Cuba is not an electoral democracy. The Communist Party of Cuba (PCC) controls all government entities from the national to the local level. All political organization outside the PCC is illegal.
Freedom of the press is sharply curtailed, and the media are controlled by the state and the PCC. The government considers the independent press to be illegal. Independent journalists are subjected to ongoing repression, including terms of hard labor and assaults by state security agents. Access to the internet remains tightly restricted, and it is difficult for most Cubans to connect in their homes. In 2009, Cuban blogger Yoani Sanchez was denied a visa to receive a prestigious journalism award in the United States, and in November Sanchez reported that she and another opposition blogger, Orlando Luis Pardo Lazo, were forced into a car, beaten, and denounced as “counterrevolutionaries” by three men they assumed to be government agents.
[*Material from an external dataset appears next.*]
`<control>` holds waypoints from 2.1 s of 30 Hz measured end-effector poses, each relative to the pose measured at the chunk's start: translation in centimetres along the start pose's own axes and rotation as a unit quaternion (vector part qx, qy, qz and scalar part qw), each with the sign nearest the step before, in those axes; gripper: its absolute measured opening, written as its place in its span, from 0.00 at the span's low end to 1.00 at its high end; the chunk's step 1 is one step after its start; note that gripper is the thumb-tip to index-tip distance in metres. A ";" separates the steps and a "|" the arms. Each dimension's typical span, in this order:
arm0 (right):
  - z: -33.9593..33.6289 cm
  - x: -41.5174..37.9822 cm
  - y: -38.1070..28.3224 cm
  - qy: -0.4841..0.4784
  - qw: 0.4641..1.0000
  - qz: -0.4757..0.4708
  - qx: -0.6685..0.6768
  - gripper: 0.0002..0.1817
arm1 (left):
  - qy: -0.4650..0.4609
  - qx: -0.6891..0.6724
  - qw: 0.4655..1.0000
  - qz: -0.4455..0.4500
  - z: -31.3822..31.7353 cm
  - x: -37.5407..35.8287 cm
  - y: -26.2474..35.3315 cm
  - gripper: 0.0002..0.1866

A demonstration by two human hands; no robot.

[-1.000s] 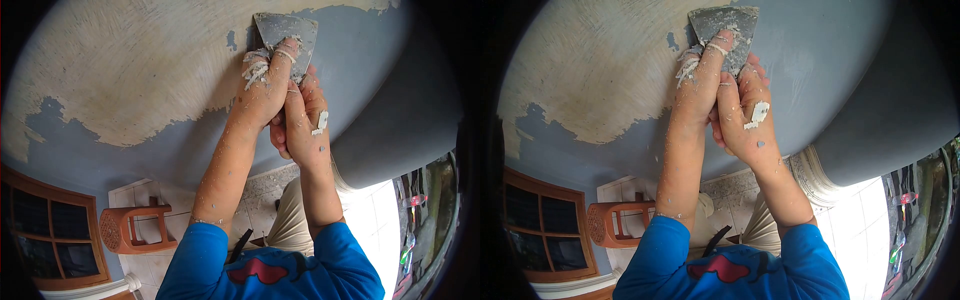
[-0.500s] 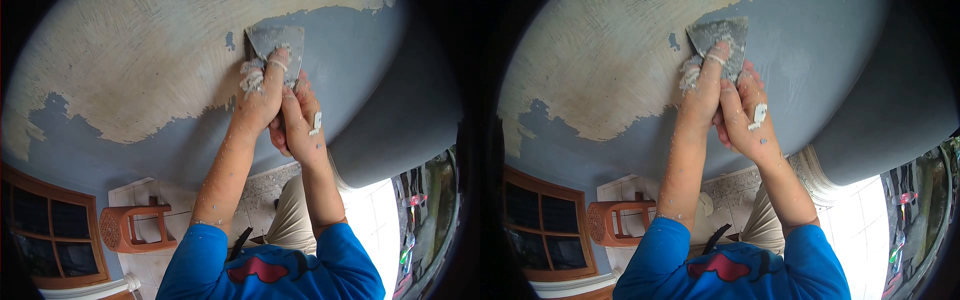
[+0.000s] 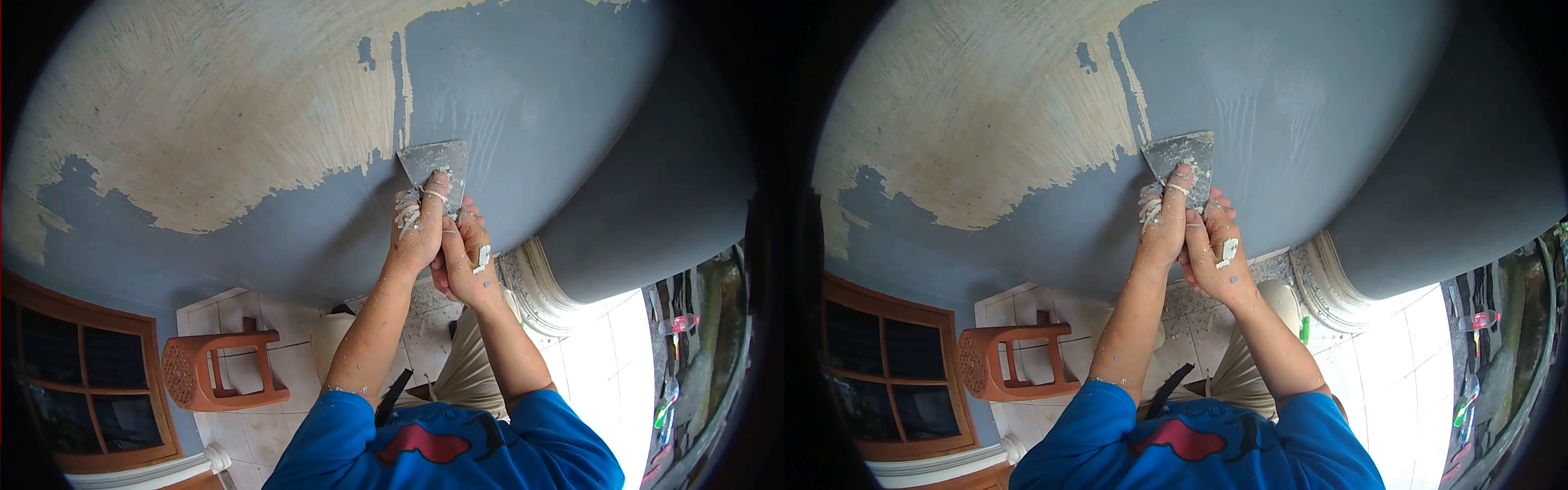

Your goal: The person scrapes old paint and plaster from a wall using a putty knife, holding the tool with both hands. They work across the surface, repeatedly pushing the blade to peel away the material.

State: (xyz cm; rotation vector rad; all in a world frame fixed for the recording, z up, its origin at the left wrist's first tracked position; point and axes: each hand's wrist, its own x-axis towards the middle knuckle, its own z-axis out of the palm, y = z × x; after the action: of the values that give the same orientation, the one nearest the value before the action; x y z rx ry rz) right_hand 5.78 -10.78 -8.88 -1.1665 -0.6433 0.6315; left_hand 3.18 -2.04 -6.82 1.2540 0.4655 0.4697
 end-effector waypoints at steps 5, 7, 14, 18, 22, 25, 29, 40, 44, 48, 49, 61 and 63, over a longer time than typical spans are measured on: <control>-0.1 0.5 0.5 -0.010 1.000 -0.007 0.013 0.14 | 0.022 -0.015 0.999 0.019 0.1 0.2 -0.1 0.26; -0.1 0.7 0.8 -0.011 1.000 -0.010 0.019 0.14 | 0.023 -0.010 0.999 0.021 0.1 0.3 -0.1 0.26; 1.0 2.4 -2.9 -0.009 0.999 -0.019 0.030 0.12 | 0.009 0.026 0.995 0.091 0.6 1.7 3.5 0.30; 1.5 1.1 -3.7 -0.007 0.999 -0.040 0.032 0.12 | 0.013 -0.005 0.998 0.058 1.0 0.2 4.1 0.28; 1.0 1.1 -1.9 -0.005 0.997 -0.074 -0.018 0.12 | 0.030 -0.002 0.998 0.051 0.6 0.2 2.5 0.26; 1.5 2.3 -4.5 -0.011 0.998 -0.064 0.017 0.12 | -0.020 0.056 0.992 0.109 0.5 1.6 4.8 0.26; 2.1 3.1 -6.9 0.007 0.997 -0.071 0.041 0.14 | -0.021 0.048 0.994 0.100 1.7 1.1 8.1 0.26; 2.6 3.5 -9.6 0.011 0.995 -0.088 0.041 0.11 | -0.001 0.119 0.982 0.148 3.4 1.0 11.7 0.26; 1.5 1.3 -5.6 0.001 0.999 -0.035 0.018 0.11 | -0.007 0.088 0.985 0.148 0.9 0.7 5.4 0.25; 0.7 -0.2 0.2 -0.038 0.997 0.056 -0.033 0.21 | 0.071 0.035 0.995 0.060 -1.3 -1.4 0.2 0.26; 0.8 -0.2 0.7 -0.050 0.996 0.056 -0.039 0.22 | 0.096 0.021 0.995 0.020 -1.6 -1.8 -0.2 0.27; 1.9 0.3 2.1 -0.070 0.994 0.039 -0.080 0.21 | 0.141 -0.072 0.987 0.018 -2.9 -1.5 -1.6 0.29; 1.8 0.3 2.6 -0.071 0.994 0.032 -0.082 0.20 | 0.154 -0.068 0.985 0.030 -2.7 -1.5 -1.6 0.28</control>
State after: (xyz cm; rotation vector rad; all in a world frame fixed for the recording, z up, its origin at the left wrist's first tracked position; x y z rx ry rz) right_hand 4.31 -8.76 -10.81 -1.3066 -0.7926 0.7305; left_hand 0.49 -1.15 -8.89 1.0690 0.6461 0.7392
Cuba continues to employ authoritarian measures to control religious belief and expression. Churches are not allowed to conduct educational activities, and church-based publications are subject to censorship by the Office of Religious Affairs. The government restricts academic freedom. Teaching materials for subjects including mathematics and literature must contain ideological content. Limited rights of assembly and association are permitted under the constitution. However, as with other constitutional rights, they may not be “exercised against the existence and objectives of the Socialist State.” The unauthorized assembly of more than three people is punishable with up to three months in prison and a fine. The Council of State, presided over by Raul Castro, serves as a de facto judiciary and controls both the courts and the judicial process as a whole. Freedom of movement and the right to choose one’s residence and place of employment are severely restricted. Attempting to leave the island without permission is a punishable offense.